I sat in my chair, my eyes pretending to watch my red pen glide across the scripts in front of me, but inside I was broken, weeping. My eyes were almost beginning to water at the man’s resignation of his son’s condition, the way he spoke, with an absence of hope. This is why I did not study and ‘maybe’ will not study medicine — my emotions were not built for this kind of realisation — the empty feeling when you cannot offer help to someone, when you have to say “Sorry, we lost him/her.”

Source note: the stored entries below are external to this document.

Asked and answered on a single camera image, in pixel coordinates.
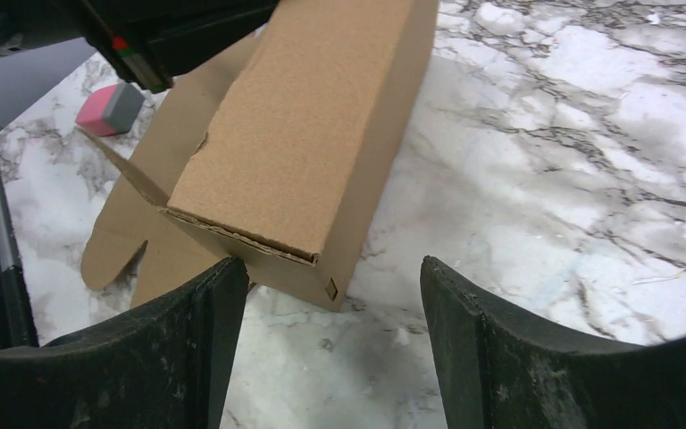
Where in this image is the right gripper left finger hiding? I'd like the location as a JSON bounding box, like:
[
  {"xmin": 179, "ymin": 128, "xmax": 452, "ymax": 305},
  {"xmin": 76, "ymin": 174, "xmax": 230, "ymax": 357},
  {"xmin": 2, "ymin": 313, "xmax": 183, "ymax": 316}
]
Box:
[{"xmin": 0, "ymin": 257, "xmax": 249, "ymax": 428}]

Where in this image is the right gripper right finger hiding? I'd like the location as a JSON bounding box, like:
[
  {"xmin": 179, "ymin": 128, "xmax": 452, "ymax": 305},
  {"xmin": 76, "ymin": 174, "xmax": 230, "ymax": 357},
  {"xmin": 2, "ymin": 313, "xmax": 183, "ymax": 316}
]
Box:
[{"xmin": 420, "ymin": 257, "xmax": 686, "ymax": 428}]

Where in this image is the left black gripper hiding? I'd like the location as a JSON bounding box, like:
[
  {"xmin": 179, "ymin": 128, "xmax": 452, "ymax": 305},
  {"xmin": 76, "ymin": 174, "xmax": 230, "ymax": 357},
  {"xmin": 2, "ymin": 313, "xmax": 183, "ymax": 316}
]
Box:
[{"xmin": 0, "ymin": 0, "xmax": 278, "ymax": 93}]

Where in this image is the brown cardboard box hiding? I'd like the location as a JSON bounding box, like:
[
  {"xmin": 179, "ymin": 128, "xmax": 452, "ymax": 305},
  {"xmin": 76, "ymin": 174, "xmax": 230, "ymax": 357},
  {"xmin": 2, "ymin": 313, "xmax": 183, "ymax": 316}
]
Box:
[{"xmin": 80, "ymin": 1, "xmax": 439, "ymax": 311}]

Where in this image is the pink grey eraser block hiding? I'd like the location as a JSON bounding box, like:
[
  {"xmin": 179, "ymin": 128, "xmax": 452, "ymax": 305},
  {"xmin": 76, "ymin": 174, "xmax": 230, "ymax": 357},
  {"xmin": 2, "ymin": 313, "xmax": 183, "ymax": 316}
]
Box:
[{"xmin": 75, "ymin": 82, "xmax": 145, "ymax": 137}]

I was just in primary 3 when I realised that the words on the board were beginning to blur — I wasn’t very concerned with it because well, it will go away. By the time I got to JSS1, I knew the blur wasn’t going anywhere. By JSS2 I was failing tests because I did not copy the questions rightly and I knew it was time I told my mother. When I did, my neighbour ignorantly told my mother that I had seen people wear glasses and so I wanted to feel among. Let’s pause here. I am sure me saying I use glasses is new to you? Exactly! I do not even like wearing them. So why would I want to wear glasses because my mates are? I’ve never been one to follow the crowd and what’s in vogue. Sadly my mother took the neighbour’s side and not mine. By SS1, my mother realised that it was either her child’s sight or her motherhood and she took me to an optometrist. The lady screamed at how bad my sight had gone for someone making a first pair of glasses.

There are times I’ve cried because I felt blind, couldn’t see what others were seeing and I have wondered what people who are completely blind feel. Then there are the insensitive people who made fun of your disability — the blind Bart. callers, or the silly ones who scream “You mean you can’t see that?”. I had to deal with all of that.

That boy will be dropping out of the Polytechnic. I do not know where his father will be taking him to or what will be done for him. Hearing aids have been recommended but his father said they can’t seem to find him the right glasses. I am really sad about what this boy is going through and how he needs to find people who are patient enough to be around him.

I once wrote that to be insensitive is one of the deadliest sins. We need to be there for humanity and be understanding and patient with those who truly require it. This is me telling you that if you have a disability, you’re not alone. Push people away who make fun of you and make you feel any less than special. Don’t lose hope. You don’t have to cry over it and feel sad all of the time, you need to find the ability in your disability.